## Data for review
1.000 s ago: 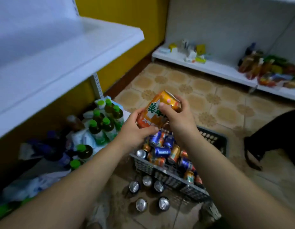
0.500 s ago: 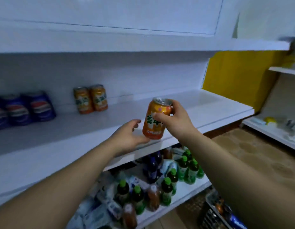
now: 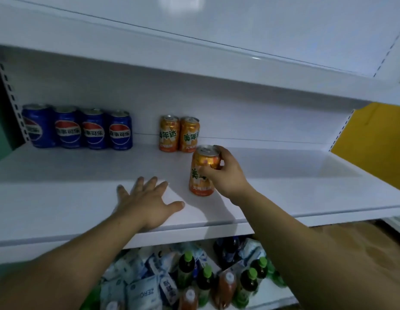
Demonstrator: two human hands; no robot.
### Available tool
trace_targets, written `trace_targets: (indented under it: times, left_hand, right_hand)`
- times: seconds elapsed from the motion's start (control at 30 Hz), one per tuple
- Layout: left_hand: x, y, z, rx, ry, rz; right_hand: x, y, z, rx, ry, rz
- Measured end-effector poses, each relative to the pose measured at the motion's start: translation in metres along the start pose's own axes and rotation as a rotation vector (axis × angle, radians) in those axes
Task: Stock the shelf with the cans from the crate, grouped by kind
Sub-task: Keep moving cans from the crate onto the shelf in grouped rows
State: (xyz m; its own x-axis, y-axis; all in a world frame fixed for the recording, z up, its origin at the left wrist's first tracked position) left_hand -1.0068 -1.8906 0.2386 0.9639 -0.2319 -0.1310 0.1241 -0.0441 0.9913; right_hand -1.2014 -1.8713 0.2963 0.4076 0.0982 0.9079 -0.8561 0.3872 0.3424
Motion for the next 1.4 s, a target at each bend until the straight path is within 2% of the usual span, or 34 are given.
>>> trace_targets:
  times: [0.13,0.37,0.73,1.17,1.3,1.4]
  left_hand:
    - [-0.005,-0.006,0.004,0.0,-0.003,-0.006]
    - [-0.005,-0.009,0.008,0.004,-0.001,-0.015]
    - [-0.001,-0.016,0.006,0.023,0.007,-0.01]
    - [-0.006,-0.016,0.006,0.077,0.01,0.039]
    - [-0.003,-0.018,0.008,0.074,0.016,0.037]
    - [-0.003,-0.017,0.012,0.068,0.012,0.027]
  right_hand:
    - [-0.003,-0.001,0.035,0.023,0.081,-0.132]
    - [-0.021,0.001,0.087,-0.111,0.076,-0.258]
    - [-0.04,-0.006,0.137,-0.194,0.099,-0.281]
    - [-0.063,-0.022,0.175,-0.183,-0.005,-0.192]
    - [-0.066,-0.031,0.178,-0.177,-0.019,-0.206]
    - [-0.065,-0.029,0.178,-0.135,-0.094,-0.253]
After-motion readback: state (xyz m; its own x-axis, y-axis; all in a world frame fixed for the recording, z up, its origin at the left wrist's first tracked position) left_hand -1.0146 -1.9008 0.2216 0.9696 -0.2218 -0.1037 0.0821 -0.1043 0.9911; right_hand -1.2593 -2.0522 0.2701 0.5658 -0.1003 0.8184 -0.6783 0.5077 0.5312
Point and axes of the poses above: each hand's wrist, its own z-axis towards the middle knuckle, its own y-axis out of the back of the hand, x = y × z, the point moved 5 cm from there along z, towards the middle knuckle, and after that the axes turned 7 degrees about -x, right-handed, at the moved point
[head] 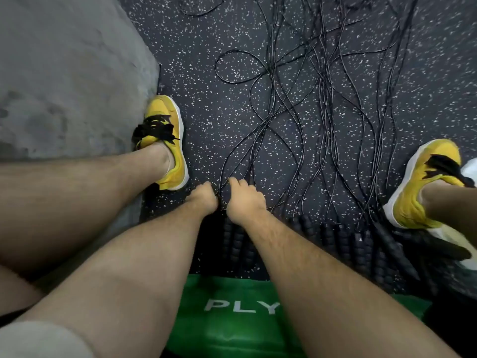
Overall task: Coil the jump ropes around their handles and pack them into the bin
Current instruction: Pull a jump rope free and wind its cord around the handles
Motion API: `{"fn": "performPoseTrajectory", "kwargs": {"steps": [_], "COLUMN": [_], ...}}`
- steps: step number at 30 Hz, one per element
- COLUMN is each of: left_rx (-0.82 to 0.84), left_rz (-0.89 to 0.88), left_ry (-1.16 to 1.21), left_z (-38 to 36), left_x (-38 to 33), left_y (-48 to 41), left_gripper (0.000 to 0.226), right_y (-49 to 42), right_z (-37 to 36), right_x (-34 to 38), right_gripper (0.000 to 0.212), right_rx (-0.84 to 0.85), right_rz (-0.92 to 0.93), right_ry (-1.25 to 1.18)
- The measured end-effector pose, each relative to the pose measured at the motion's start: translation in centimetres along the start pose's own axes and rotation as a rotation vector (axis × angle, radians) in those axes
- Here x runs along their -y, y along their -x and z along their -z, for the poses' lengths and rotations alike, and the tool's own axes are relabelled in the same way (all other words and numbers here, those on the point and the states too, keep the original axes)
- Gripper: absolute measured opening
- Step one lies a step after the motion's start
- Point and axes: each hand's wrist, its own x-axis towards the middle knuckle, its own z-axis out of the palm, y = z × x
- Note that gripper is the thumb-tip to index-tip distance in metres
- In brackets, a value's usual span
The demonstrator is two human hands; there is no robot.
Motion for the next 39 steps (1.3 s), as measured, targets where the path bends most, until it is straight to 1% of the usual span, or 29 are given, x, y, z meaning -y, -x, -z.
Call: {"fn": "performPoseTrajectory", "kwargs": {"steps": [2,4,7,8,10,12,15,17,20,22,24,27,29,30,32,33,35,37,39], "left_rx": [0.024,0.026,0.154,0.197,0.223,0.189,0.212,0.235,0.266,0.329,0.426,0.575,0.669,0.707,0.753,0.735,0.586,0.413,0.313], "left_rz": [-0.029,0.016,0.003,-0.010,-0.026,-0.048,-0.045,-0.061,-0.098,-0.140,-0.196,-0.243,-0.250,-0.240,-0.201,-0.179,-0.160,-0.172,-0.186], "left_ry": [0.122,0.248,0.560,0.611,0.616,0.606,0.696,0.762,0.872,0.928,0.942,0.909,0.857,0.853,0.916,0.968,1.060,1.159,1.244], "left_z": [0.5,1.1,1.7,1.9,2.1,2.3,3.3,4.4,6.0,6.7,7.1,7.6,7.8,7.9,8.1,8.2,8.2,8.5,9.0], "left_x": [0.1,-0.1,-0.4,-0.3,0.2,0.7,1.1,1.0,0.5,-0.1,-0.9,-2.2,-3.1,-3.3,-3.9,-4.2,-5.3,-7.1,-9.3], "left_y": [0.1,0.4,1.3,1.8,2.4,2.7,3.0,3.4,4.1,4.6,5.3,7.0,7.8,8.0,8.3,8.2,7.5,6.6,6.1], "left_gripper": [0.038,0.029,0.015,0.011,0.012,0.017,0.016,0.010,0.010,0.012,0.010,0.008,0.008,0.009,0.015,0.020,0.030,0.038,0.040], "right_y": [0.2,0.5,0.9,1.0,1.3,1.5,1.6,1.6,1.3,0.9,0.5,0.2,0.0,-0.1,0.1,0.3,0.8,1.5,2.3], "right_z": [0.2,0.0,0.1,0.3,0.5,0.8,1.0,0.9,1.0,1.7,2.9,4.4,5.0,5.3,6.1,6.5,7.1,7.4,7.5], "right_x": [0.1,-0.3,-0.7,-0.9,-1.3,-1.5,-1.7,-1.6,-1.2,-0.8,-0.9,-1.5,-1.9,-2.1,-2.3,-2.5,-3.1,-3.8,-4.3], "right_gripper": [0.062,0.056,0.052,0.052,0.054,0.053,0.037,0.030,0.031,0.028,0.032,0.037,0.033,0.030,0.023,0.021,0.018,0.018,0.018], "right_rx": [0.009,0.012,0.042,0.046,0.087,0.121,0.127,0.086,0.014,-0.020,-0.053,-0.085,-0.101,-0.126,-0.189,-0.215,-0.249,-0.233,-0.202], "right_rz": [-0.025,-0.033,-0.038,-0.041,-0.044,-0.042,-0.010,-0.021,-0.109,-0.168,-0.210,-0.245,-0.245,-0.246,-0.260,-0.268,-0.273,-0.263,-0.247], "right_ry": [-0.004,0.005,0.002,-0.009,-0.028,-0.049,-0.124,-0.271,-0.606,-0.820,-0.995,-1.160,-1.300,-1.328,-1.328,-1.319,-1.289,-1.242,-1.218]}}
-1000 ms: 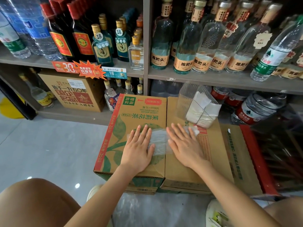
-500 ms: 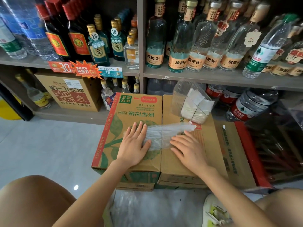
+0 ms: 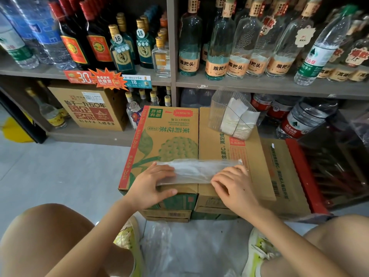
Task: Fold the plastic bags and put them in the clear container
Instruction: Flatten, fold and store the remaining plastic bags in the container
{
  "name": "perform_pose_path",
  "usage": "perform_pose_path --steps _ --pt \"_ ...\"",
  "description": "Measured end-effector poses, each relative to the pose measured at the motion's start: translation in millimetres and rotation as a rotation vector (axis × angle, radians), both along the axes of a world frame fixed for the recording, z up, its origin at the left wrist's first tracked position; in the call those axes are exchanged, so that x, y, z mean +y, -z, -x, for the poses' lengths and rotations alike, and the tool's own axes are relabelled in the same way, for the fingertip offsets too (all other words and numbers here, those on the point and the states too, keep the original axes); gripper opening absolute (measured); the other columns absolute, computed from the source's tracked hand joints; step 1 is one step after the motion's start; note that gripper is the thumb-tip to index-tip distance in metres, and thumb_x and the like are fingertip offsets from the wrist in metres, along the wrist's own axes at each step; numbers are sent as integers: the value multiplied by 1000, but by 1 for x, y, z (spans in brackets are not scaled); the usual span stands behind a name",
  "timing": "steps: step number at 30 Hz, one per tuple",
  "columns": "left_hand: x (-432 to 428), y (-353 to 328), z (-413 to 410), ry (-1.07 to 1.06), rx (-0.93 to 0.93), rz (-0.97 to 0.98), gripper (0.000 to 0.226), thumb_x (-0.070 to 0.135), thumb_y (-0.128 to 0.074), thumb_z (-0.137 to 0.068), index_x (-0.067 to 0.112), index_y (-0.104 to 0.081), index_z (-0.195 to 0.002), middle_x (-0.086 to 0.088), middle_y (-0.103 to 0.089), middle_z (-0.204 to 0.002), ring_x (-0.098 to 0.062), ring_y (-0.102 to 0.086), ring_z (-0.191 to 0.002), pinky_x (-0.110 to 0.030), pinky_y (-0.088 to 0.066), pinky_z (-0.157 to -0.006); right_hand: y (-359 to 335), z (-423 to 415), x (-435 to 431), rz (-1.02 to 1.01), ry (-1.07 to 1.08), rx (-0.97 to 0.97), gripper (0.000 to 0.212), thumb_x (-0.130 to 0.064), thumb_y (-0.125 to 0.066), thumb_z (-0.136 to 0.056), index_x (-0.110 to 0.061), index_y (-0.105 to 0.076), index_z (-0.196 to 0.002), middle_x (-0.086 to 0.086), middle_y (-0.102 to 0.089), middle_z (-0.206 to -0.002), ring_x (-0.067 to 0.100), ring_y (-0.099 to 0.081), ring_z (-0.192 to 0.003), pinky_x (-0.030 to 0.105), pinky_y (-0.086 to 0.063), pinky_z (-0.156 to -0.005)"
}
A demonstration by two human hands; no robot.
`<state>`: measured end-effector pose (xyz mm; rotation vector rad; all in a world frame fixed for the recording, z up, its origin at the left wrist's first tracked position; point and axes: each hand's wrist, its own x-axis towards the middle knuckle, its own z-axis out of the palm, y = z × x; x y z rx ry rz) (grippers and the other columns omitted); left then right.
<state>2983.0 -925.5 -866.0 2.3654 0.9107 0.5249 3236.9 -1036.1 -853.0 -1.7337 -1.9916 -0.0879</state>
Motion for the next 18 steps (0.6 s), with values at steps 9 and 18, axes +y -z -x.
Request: perform_pose_path --steps 9,18 --pt "4 -22 -7 -255 -91 394 17 36 -58 -94 27 -69 -102 13 -66 -102 -3 -57 -96 -12 -42 -80 -16 -5 32 332 193 253 17 -26 -49 -97 -23 -65 -96 -10 -66 -93 12 -52 -88 32 -34 -92" --pt "7 -23 -27 -666 -288 377 4 27 -60 -94 27 -63 -97 9 -67 -82 -7 -61 -81 -23 -45 -69 -8 -4 55 418 270 362 21 -31 -49 -98 -25 -67 -107 -10 -71 -99 11 -64 -91 40 -42 -99"
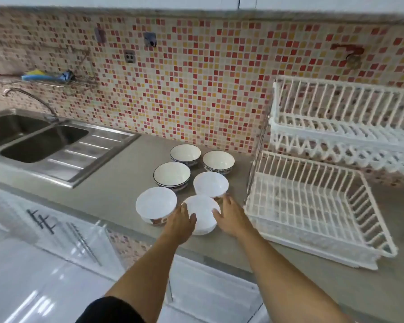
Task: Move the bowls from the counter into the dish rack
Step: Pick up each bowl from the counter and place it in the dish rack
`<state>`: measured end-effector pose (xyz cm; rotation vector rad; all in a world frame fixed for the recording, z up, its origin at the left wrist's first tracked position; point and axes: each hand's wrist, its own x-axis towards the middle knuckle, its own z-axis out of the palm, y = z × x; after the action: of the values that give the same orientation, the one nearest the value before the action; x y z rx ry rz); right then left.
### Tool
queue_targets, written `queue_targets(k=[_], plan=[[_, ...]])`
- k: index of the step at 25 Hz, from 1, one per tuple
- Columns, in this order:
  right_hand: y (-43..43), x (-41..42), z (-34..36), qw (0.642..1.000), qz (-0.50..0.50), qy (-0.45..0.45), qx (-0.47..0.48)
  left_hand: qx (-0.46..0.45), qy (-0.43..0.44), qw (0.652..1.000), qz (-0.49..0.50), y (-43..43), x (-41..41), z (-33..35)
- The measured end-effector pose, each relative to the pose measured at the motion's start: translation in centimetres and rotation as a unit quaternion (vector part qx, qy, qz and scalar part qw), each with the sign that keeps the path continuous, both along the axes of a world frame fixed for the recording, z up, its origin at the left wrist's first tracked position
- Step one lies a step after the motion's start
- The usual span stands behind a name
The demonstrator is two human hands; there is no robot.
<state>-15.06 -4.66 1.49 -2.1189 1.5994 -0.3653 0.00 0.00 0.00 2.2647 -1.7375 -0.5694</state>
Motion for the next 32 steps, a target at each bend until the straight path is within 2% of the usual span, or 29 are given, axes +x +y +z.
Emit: queue_targets(k=[2, 5, 7, 10, 13, 16, 18, 19, 22, 26, 29, 32], plan=[[-1.2, 1.1, -2.4, 0.996, -0.073, -0.013, 0.054, -0.004, 0.043, 0.998, 0.038, -1.3, -0.1, -1.4], [-1.5, 2.4, -6.3, 0.978, -0.153, -0.053, 0.131, -0.002, 0.047, 0.998, 0.052, -1.8, 0.1, -3.4], [-1.4, 3.5, -8.2, 0.964, -0.177, -0.112, 0.165, 0.000, 0.056, 0.996, 0.063, -2.0, 0.9, -4.8], [-1.0, 4.1, -9.6, 0.950, -0.186, -0.154, 0.198, -0.015, 0.104, 0.993, 0.055, -1.9, 1.2, -5.6], [-0.2, 3.4, -9.4, 0.941, -0.181, -0.203, 0.199, -0.024, 0.121, 0.992, 0.035, -2.0, 1.4, -5.4], [1.2, 2.5, -8.0, 0.946, -0.180, -0.218, 0.157, -0.040, 0.090, 0.995, 0.014, -2.3, 1.9, -3.9], [1.1, 2.3, -6.6, 0.944, -0.200, -0.240, 0.107, -0.086, 0.079, 0.993, 0.010, -2.7, 2.1, -1.4], [0.9, 2.4, -5.0, 0.939, -0.206, -0.265, 0.081, -0.130, 0.102, 0.986, 0.019, -2.8, 2.2, 0.4], [-0.1, 3.2, 1.1, 0.907, -0.218, -0.360, 0.006, -0.261, 0.247, 0.933, 0.029, -3.2, 2.2, 5.6], [-0.9, 3.7, 11.6, 0.865, -0.128, -0.474, -0.102, -0.396, 0.429, 0.811, 0.034, -4.7, 1.1, 13.5], [-1.3, 1.7, 18.3, 0.838, -0.049, -0.516, -0.171, -0.442, 0.500, 0.744, 0.002, -6.3, -0.7, 19.5], [-2.2, -2.7, 23.1, 0.817, 0.029, -0.544, -0.188, -0.451, 0.524, 0.720, -0.063, -7.9, -3.4, 24.3]])
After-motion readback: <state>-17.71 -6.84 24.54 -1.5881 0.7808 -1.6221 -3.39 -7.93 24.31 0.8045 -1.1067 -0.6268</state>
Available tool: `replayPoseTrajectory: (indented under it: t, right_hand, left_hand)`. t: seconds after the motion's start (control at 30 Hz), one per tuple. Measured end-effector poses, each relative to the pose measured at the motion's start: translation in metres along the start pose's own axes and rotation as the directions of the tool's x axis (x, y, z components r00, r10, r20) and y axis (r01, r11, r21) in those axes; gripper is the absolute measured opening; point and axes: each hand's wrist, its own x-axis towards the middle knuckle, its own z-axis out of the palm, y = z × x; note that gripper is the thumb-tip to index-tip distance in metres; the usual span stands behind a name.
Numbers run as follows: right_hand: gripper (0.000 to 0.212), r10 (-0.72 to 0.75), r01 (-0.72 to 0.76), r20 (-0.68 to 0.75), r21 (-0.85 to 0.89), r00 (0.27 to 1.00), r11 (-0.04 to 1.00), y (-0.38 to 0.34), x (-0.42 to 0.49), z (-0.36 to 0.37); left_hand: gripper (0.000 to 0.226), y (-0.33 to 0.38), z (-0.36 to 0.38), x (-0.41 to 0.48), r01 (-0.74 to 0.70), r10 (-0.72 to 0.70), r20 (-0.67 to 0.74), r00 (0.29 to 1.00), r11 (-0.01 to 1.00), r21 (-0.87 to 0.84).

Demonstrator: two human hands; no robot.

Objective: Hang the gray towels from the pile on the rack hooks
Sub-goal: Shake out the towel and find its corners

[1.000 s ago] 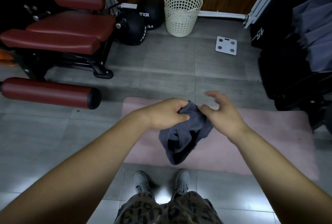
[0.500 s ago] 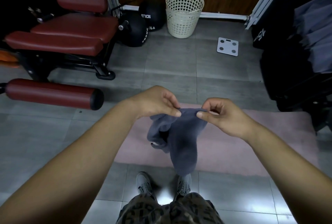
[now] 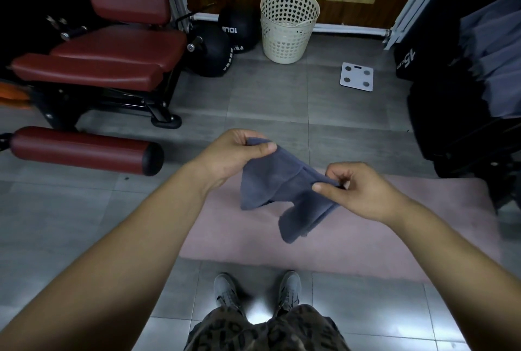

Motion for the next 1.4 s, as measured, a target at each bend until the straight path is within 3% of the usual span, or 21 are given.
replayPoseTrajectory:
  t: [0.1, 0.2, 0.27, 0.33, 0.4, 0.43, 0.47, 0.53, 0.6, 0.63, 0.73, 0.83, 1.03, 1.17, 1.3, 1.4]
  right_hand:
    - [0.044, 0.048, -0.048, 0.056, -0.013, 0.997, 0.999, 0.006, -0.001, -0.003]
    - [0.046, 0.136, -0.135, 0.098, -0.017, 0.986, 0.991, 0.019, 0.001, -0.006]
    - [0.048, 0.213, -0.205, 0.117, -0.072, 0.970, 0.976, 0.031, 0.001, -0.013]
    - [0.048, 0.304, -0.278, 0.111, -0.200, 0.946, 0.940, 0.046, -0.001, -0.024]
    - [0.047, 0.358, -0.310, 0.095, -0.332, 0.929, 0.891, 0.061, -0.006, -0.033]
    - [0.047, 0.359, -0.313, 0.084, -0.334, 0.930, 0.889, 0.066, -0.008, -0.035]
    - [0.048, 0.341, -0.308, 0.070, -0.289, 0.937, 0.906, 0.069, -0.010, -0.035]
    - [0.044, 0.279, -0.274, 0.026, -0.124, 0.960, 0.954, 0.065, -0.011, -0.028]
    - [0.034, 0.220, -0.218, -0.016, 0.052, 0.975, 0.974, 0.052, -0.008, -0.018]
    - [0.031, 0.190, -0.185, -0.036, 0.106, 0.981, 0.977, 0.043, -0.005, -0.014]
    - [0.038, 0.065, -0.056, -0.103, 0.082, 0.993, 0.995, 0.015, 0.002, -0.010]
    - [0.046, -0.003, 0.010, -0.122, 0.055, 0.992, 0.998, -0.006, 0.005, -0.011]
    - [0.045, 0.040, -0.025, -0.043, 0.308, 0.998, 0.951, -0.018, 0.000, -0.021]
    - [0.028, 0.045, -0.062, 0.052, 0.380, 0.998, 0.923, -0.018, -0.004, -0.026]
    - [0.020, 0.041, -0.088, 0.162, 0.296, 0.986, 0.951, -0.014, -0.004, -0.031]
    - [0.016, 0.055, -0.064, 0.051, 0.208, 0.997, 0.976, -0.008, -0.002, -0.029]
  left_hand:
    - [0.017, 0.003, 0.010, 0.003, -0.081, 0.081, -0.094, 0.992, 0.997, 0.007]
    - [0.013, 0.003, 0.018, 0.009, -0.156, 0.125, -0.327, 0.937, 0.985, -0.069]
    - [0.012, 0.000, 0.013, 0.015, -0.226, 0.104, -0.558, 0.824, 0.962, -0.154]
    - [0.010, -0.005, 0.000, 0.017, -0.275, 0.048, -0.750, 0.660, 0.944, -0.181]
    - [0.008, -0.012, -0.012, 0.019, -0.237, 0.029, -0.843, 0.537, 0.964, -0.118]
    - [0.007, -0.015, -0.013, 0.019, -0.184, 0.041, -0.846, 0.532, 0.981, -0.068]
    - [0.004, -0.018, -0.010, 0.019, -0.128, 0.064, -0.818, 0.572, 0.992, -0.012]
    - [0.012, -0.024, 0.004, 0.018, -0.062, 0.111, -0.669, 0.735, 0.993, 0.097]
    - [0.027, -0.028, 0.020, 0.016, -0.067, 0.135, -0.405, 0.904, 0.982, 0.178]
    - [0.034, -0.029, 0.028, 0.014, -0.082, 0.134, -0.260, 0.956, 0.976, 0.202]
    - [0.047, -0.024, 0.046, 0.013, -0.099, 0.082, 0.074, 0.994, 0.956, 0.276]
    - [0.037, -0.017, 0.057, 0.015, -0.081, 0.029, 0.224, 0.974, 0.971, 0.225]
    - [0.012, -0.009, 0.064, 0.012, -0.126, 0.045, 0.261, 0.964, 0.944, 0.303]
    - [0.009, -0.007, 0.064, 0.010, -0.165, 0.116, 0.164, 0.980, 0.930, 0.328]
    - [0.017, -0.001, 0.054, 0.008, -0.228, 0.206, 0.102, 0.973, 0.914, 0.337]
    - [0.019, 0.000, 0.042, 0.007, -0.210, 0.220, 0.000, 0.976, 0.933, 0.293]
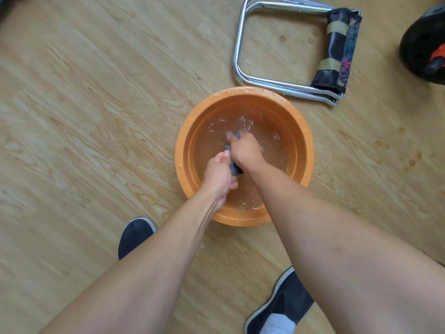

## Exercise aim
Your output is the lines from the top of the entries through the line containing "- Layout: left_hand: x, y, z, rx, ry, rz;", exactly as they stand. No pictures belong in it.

## Task output
1.000 s ago: 
0.500 s ago: 
now: 
Demonstrator: two human hands; no robot.
### Available tool
trace_targets, written `trace_targets: (indented under it: times, left_hand, right_hand)`
- times: seconds elapsed from the motion's start (control at 30 Hz), one per tuple
- Layout: left_hand: x, y, z, rx, ry, rz; right_hand: x, y, z, rx, ry, rz

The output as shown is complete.